Выставляемые напоказ слезы влюбленного — элемент исключительно куртуазной культуры. Они возникают вместе с соответствующим кодексом поведения и уходят вместе с ним. До эпохи fin’amour слезам любви нет места в образе рыцаря, как, впрочем, и самой любви. Хорошо известный пример — героический Роланд и его команда. Казалось бы, слезы в сексуальной коннотации типичны для романов не только рыцарских. Сентиментальные романы XVIII столетия по количеству пролитых влюбленными мужчинами слез ничуть не уступают. Более того, герои этих произведений, по замечанию исследователей, еще и умудряются получать удовольствие от слез. Но есть существенная разница. Если в XVIII веке это обязательный, демонстрируемый читателю, но скрываемый от общества прием репрезентации чувств [12], то в средневековых романах — демонстрируемый обществу. Незначительный нюанс в месте и времени плача существенен с точки зрения понимания гендерных стереотипов.

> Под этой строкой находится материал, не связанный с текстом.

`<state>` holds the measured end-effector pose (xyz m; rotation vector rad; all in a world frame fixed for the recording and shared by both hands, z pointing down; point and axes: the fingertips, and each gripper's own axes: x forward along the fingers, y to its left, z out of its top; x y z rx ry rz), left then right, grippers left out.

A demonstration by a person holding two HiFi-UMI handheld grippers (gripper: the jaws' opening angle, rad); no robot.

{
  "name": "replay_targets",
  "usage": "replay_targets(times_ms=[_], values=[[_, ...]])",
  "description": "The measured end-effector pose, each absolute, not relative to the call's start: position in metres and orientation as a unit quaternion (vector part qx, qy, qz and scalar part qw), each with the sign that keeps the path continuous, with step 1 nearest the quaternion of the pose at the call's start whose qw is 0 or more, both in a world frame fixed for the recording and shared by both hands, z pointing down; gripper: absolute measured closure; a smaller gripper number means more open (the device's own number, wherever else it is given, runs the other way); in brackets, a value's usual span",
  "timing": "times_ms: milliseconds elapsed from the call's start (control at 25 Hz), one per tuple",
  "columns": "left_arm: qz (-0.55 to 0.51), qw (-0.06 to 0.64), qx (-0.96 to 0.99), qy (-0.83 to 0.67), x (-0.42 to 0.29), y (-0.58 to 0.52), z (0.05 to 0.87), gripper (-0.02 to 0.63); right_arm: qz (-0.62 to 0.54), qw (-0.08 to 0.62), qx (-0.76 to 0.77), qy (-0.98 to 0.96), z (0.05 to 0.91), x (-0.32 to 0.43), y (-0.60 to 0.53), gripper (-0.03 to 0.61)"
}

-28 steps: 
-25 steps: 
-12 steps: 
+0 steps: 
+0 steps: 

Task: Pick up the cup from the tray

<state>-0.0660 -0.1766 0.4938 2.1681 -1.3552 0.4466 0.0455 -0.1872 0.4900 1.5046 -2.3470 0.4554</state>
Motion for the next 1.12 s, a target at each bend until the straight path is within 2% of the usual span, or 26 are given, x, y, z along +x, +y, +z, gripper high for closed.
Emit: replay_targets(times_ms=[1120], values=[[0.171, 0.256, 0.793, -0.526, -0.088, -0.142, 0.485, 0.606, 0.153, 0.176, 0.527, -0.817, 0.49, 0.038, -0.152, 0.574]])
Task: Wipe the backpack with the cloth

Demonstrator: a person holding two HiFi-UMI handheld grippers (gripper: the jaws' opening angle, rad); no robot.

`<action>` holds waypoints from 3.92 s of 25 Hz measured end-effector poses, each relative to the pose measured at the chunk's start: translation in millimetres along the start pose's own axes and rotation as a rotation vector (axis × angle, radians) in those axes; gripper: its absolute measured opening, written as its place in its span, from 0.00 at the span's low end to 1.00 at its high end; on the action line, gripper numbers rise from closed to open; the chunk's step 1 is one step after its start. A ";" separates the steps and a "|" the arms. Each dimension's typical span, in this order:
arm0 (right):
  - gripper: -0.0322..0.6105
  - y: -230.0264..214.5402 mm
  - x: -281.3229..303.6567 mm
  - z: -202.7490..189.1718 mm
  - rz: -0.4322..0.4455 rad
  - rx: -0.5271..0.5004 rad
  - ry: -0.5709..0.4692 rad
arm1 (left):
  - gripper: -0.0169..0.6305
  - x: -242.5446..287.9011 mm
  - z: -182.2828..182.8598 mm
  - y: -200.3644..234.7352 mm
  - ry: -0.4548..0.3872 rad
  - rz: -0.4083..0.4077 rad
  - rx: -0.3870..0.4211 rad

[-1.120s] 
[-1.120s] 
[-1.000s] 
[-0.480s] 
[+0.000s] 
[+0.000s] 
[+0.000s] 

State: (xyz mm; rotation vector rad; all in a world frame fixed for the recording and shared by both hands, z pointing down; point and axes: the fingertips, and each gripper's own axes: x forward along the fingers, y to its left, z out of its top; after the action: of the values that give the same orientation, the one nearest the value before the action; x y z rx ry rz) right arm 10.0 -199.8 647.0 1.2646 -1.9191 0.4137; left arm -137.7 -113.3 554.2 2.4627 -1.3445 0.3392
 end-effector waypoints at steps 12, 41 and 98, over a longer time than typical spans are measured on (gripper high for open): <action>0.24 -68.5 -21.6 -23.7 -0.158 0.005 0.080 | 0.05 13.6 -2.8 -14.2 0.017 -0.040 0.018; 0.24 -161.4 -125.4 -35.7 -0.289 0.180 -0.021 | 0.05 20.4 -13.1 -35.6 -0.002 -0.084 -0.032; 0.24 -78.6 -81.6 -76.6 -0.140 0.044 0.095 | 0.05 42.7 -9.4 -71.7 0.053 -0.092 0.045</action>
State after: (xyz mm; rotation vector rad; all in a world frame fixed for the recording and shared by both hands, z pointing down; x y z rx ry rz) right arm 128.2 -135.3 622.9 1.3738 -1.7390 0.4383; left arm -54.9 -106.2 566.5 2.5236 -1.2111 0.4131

Можно было бы приписать слезы исключительно размягченным сердцам влюбленных, но плачут не только они. Выражение отчаяния уместно при разлуке вообще любящих, не только влюбленных, но и друзей, родных и т.п. «Заплакал Сид и громко, и горько», покидая замок, «отец и дочери громко рыдают» [13]. Так же слезно провожает король Гамурета в «Парцифале», Людовик — Гильома Оранжского в «Короновании Людовика» и т.п.

Иной вариант пролития слез при расставании — плач-оплакивание. Оплакивание павших в бою вассалов и родственников предполагает громкое прилюдное выражение горя с обмороками и — в промежутках между ними — припоминание заслуг и добродетелей погибших. По-видимому, именно эту форму выражения горя рассказчик Ронсенвальской трагедии и определил как «оплакивание по-рыцарски» (Е il les pluret cum chevaler gentill) (v. 1853). Очевидно, что в тот момент, когда Роланд «скорбит и льет слезы из очей» (Tendrur еп out, cumencet a plurer) (v. 2217), его вряд ли кто-либо мог услышать, кроме умирающего Турпена. Впрочем, отсутствие рыцарей не означает полного отсутствия людей. Но раз их «нет» в действии, то и плач не для них. Да и оплаканы не все сражавшиеся воины, не гибель войска оплакивает доблестный граф, хладнокровно допустивший этот разгром, а лишь избранных. Причем последним выражаемое горе строго отмеряется. В первую очередь Роланд нашел среди погибших и оплакал пэров. Но ни одного так, как Оливье: «Еще никто так не терзался скорбью!» (Jamais еп tere n’orrez plus dolent hume!) (v. 2023), сообщается по этому поводу. Роланд даже упал в обморок от горя (лишь стремена, в которые он предусмотрительно вдел ноги, удержали его в седле), замечает по этому поводу рассказчик (v. 2031–2034). Друзья и родственники, естественно, первые в списке на оплакивание, за ними следуют люди высшего статуса. Остальные не упомянуты. Так же и подоспевший Карл, как и его войско, «горюют о братьях и сынах, о родичах, сеньорах и друзьях». Персонального оплакивания Карла удостаиваются пэры. Огромное горе, демонстрируемое окружающими, кажется, вызвано не столько размерами поражения и количеством павших, а персональной потерей «цвета рыцарства», их высоким социальным статусом. Это оплакивание также довольно агрессивно и носит воинственный характер. Обмороки перемежаются воинственными кличами и угрозами отомстить.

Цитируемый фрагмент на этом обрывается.